■ **What to do**: Beginning with the line that includes "Please, can you tell me where the stack" and ending with the last line of the entries below, set down each line exactly; include no pictures.

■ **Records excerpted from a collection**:
+++

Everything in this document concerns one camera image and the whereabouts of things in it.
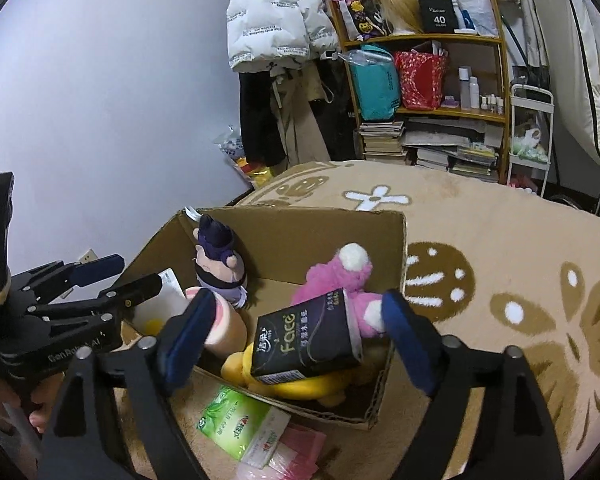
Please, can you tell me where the cream padded chair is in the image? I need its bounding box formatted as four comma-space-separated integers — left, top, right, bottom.
525, 0, 600, 181

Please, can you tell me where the white and green plastic bag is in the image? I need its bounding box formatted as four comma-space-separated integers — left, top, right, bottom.
511, 127, 548, 161

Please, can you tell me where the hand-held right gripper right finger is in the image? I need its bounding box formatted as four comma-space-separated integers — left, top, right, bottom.
381, 289, 566, 480

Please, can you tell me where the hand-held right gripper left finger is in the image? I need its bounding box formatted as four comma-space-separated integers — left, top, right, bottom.
39, 287, 218, 480

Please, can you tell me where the red bag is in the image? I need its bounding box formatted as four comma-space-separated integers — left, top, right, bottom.
394, 42, 448, 111

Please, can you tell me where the black box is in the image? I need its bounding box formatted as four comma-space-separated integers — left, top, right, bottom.
419, 0, 455, 35

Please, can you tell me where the cardboard box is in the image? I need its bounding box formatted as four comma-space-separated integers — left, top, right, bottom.
115, 206, 408, 431

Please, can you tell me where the pink face cushion plush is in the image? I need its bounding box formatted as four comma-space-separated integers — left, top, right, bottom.
185, 286, 247, 352

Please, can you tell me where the pink plastic packet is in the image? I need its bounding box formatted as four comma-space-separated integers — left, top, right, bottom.
237, 422, 328, 480

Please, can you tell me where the beige trench coat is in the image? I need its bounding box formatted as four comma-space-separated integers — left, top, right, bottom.
270, 67, 331, 166

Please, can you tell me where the wooden shelf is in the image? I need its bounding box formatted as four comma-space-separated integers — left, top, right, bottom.
329, 0, 512, 186

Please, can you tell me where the blonde wig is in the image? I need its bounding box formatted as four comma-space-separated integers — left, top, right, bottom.
374, 0, 423, 36

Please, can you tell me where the pile of colourful packets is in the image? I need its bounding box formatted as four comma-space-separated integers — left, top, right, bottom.
215, 127, 276, 191

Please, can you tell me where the black tissue pack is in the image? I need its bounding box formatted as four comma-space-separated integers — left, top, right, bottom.
250, 289, 366, 386

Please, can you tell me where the white puffer jacket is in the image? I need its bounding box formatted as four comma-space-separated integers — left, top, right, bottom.
227, 0, 341, 73

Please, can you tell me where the black cartoon printed bag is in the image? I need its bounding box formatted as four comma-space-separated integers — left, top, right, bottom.
330, 0, 381, 43

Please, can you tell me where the yellow plush pouch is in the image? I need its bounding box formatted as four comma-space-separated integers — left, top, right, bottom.
221, 345, 361, 407

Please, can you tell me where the purple-haired plush doll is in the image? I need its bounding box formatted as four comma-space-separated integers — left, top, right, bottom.
192, 214, 251, 310

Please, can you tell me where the person's left hand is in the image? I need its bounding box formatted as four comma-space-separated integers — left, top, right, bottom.
0, 377, 68, 436

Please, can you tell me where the teal bag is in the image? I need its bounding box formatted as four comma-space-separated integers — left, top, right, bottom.
350, 45, 402, 122

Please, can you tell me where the pink bear plush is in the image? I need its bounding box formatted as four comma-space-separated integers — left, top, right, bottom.
291, 242, 388, 341

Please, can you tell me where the white trolley cart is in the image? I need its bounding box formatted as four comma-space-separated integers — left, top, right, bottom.
505, 84, 555, 198

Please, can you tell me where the clear plastic bag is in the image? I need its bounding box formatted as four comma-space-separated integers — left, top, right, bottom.
341, 49, 396, 68

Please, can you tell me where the pile of books and papers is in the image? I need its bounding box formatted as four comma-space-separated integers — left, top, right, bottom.
402, 130, 503, 183

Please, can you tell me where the stack of books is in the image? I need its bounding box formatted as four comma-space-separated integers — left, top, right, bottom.
359, 121, 406, 165

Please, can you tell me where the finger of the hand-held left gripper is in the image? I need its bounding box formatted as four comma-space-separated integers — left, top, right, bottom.
27, 273, 163, 328
10, 255, 126, 306

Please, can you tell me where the green tissue pack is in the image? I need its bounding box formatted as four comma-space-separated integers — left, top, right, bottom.
196, 385, 291, 470

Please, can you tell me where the black coat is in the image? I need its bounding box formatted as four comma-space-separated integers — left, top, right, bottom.
240, 70, 286, 163

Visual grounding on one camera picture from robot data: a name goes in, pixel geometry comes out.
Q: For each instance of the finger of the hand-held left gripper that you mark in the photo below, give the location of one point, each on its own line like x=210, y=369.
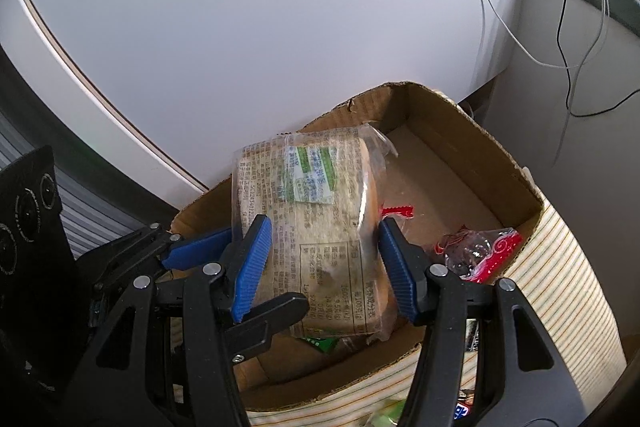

+++

■ **Reply**:
Please, can you tell me where the stack of books is in the image? I need its bounding box formatted as four comma-space-separated integers — left, top, right, bottom.
359, 121, 406, 165

Please, can you tell me where the finger of the hand-held left gripper is in the image? I need its bounding box formatted as four comma-space-separated integers — left, top, right, bottom.
27, 273, 163, 328
10, 255, 126, 306

Please, can you tell me where the green tissue pack is in the image? I need its bounding box formatted as four comma-space-separated integers — left, top, right, bottom.
196, 385, 291, 470

Please, can you tell me where the black coat is in the image? I need its bounding box formatted as four comma-space-separated integers — left, top, right, bottom.
240, 70, 286, 163

Visual grounding on one camera picture from robot data: a name goes in, pixel geometry comes out.
Q: For each instance of the finger of the hand-held left gripper that you mark in the photo below, give the location of one point, each on its own line like x=210, y=369.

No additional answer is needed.